WHAT YOU ARE ASKED TO DO:
Please transcribe each of the records exactly as given.

Collected data entries:

********************

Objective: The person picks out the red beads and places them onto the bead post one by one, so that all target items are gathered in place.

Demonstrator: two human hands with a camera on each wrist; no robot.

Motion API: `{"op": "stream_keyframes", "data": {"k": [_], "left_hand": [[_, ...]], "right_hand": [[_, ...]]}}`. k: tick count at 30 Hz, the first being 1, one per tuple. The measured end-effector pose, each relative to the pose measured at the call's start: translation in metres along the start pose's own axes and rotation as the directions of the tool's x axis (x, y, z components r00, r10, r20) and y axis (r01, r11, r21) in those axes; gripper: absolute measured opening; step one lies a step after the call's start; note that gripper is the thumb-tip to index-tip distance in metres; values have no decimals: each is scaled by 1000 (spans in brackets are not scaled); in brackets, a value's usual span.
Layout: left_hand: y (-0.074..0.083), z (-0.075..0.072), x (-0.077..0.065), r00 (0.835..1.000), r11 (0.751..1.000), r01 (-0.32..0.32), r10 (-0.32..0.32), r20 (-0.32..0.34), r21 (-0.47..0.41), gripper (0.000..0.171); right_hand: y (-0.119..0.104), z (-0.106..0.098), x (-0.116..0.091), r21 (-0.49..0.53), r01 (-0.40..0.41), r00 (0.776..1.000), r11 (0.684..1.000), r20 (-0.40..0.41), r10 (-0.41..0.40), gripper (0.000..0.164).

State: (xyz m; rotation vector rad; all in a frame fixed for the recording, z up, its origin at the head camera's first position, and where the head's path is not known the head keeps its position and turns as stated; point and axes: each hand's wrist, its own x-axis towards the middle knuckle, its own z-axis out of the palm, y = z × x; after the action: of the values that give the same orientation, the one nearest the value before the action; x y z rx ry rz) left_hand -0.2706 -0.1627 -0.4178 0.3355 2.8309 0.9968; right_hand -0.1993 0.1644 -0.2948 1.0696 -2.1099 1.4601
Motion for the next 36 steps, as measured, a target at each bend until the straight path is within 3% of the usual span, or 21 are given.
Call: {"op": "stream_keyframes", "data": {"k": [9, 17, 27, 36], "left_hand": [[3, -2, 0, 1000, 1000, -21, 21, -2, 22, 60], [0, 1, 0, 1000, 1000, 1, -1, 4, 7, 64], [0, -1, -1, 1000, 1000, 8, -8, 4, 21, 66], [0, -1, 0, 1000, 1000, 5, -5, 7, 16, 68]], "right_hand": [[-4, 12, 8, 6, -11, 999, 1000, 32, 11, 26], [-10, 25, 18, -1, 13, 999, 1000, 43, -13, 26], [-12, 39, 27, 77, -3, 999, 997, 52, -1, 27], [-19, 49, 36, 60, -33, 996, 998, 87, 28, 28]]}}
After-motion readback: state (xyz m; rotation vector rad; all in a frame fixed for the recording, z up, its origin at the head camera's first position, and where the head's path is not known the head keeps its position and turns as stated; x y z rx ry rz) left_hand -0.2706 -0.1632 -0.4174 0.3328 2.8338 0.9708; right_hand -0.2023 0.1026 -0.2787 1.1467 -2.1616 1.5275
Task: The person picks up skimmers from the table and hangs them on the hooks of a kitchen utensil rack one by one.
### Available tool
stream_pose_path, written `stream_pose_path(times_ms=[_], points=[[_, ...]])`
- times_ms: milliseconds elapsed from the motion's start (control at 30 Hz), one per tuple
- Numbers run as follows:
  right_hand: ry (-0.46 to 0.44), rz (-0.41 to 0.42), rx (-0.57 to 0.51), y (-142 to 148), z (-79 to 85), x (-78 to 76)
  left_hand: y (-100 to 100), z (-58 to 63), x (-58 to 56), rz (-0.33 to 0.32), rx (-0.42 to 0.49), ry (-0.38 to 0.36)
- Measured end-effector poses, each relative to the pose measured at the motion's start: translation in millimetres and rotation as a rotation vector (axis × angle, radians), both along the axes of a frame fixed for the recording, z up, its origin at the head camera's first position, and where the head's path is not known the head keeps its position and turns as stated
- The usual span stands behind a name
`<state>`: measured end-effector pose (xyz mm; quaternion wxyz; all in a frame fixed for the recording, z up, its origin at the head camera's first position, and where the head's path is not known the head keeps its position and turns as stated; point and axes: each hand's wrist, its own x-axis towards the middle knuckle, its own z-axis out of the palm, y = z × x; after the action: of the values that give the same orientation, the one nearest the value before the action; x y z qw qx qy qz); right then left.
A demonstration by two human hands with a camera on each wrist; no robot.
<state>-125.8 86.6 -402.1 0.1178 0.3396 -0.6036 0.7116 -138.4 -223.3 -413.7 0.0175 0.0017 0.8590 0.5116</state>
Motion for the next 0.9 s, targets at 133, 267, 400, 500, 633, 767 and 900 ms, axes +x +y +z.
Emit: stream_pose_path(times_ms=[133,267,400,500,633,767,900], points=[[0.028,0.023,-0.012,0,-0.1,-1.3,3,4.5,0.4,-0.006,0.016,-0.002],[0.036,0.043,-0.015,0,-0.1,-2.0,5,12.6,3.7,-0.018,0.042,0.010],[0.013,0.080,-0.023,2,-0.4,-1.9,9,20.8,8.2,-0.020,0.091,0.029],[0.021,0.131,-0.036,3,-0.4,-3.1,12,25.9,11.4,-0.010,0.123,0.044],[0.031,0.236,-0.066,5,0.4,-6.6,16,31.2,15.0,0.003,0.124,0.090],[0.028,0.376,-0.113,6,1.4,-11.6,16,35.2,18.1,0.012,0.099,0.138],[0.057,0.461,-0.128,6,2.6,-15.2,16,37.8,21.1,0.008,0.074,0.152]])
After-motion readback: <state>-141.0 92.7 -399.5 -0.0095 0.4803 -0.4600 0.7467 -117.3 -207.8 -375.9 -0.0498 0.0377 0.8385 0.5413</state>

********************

SOLUTION FOR THIS EXERCISE:
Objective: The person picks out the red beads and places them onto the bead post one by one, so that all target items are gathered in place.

Demonstrator: two human hands with a camera on each wrist; no robot.

Motion API: `{"op": "stream_keyframes", "data": {"k": [_], "left_hand": [[_, ...]], "right_hand": [[_, ...]]}}`. k: tick count at 30 Hz, the first being 1, one per tuple. The measured end-effector pose, each relative to the pose measured at the call's start: translation in metres along the start pose's own axes and rotation as the directions of the tool's x axis (x, y, z components r00, r10, r20) and y axis (r01, r11, r21) in those axes; gripper: absolute measured opening; step one lies a step after the call's start; note that gripper is the thumb-tip to index-tip distance in metres; values have no decimals: each is scaled by 1000 (spans in brackets are not scaled); in brackets, a value's usual span.
Layout: left_hand: y (-0.074..0.083), z (-0.075..0.072), x (-0.077..0.065), r00 (0.835..1.000), r11 (0.751..1.000), r01 (-0.32..0.32), r10 (-0.32..0.32), r20 (-0.32..0.34), r21 (-0.47..0.41), gripper (0.000..0.171); right_hand: y (-0.119..0.104), z (-0.106..0.098), x (-0.116..0.091), r21 (-0.49..0.53), r01 (-0.40..0.41), r00 (0.776..1.000), r11 (0.684..1.000), r20 (-0.40..0.41), r10 (-0.41..0.40), gripper (0.000..0.164).

State: (xyz m; rotation vector rad; all in a frame fixed for the recording, z up, its origin at the head camera's first position, and where the head's path is not known the head keeps its position and turns as stated; point and axes: each hand's wrist, its own x-axis towards the middle knuckle, its own z-axis out of the palm, y = z × x; after the action: of the values that give the same orientation, the one nearest the value before the action; x y z rx ry rz) left_hand -0.2706 -0.1627 -0.4178 0.3355 2.8309 0.9968; right_hand -0.1993 0.1644 -0.2948 1.0696 -2.1099 1.4601
Motion for the next 36 steps, as measured, a target at each bend until the straight path is within 3% of the usual span, or 21 are given.
Call: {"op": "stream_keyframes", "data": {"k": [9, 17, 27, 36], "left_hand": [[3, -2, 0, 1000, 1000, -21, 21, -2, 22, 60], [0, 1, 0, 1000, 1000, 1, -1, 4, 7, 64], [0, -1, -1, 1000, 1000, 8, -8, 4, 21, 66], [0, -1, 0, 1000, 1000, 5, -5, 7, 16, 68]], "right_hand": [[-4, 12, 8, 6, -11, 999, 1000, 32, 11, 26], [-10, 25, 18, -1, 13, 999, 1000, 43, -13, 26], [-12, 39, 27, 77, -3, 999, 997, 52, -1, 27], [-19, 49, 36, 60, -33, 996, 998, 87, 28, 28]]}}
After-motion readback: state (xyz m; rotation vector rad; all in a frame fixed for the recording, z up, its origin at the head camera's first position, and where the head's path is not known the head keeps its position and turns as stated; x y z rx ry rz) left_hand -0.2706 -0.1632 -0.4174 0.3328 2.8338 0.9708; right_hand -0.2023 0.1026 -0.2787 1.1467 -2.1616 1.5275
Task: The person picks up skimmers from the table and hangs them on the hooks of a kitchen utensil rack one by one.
### Available tool
stream_pose_path, written `stream_pose_path(times_ms=[_], points=[[_, ...]])`
- times_ms: milliseconds elapsed from the motion's start (control at 30 Hz), one per tuple
- Numbers run as follows:
  right_hand: ry (-0.46 to 0.44), rz (-0.41 to 0.42), rx (-0.57 to 0.51), y (-142 to 148), z (-79 to 85), x (-78 to 76)
  left_hand: y (-100 to 100), z (-58 to 63), x (-58 to 56), rz (-0.33 to 0.32), rx (-0.42 to 0.49), ry (-0.38 to 0.36)
- Measured end-effector poses, each relative to the pose measured at the motion's start: translation in millimetres and rotation as a rotation vector (axis × angle, radians), both along the axes of a frame fixed for the recording, z up, its origin at the head camera's first position, and where the head's path is not known the head keeps its position and turns as stated
- The usual span stands behind a name
`<state>`: measured end-effector pose (xyz mm; quaternion wxyz; all in a frame fixed for the recording, z up, its origin at the head camera's first position, and where the head's path is not known the head keeps its position and turns as stated; point and axes: each hand's wrist, its own x-axis towards the middle knuckle, its own z-axis out of the palm, y = z × x; after the action: of the values that give the same orientation, the one nearest the value before the action; x y z qw qx qy qz); right then left.
A demonstration by two human hands with a camera on each wrist; no robot.
<state>-125.8 86.6 -402.1 0.1178 0.3396 -0.6036 0.7116 -138.4 -223.3 -413.7 0.0175 0.0017 0.8590 0.5116</state>
Motion for the next 0.9 s, targets at 133, 267, 400, 500, 633, 767 and 900 ms, axes +x +y +z.
Emit: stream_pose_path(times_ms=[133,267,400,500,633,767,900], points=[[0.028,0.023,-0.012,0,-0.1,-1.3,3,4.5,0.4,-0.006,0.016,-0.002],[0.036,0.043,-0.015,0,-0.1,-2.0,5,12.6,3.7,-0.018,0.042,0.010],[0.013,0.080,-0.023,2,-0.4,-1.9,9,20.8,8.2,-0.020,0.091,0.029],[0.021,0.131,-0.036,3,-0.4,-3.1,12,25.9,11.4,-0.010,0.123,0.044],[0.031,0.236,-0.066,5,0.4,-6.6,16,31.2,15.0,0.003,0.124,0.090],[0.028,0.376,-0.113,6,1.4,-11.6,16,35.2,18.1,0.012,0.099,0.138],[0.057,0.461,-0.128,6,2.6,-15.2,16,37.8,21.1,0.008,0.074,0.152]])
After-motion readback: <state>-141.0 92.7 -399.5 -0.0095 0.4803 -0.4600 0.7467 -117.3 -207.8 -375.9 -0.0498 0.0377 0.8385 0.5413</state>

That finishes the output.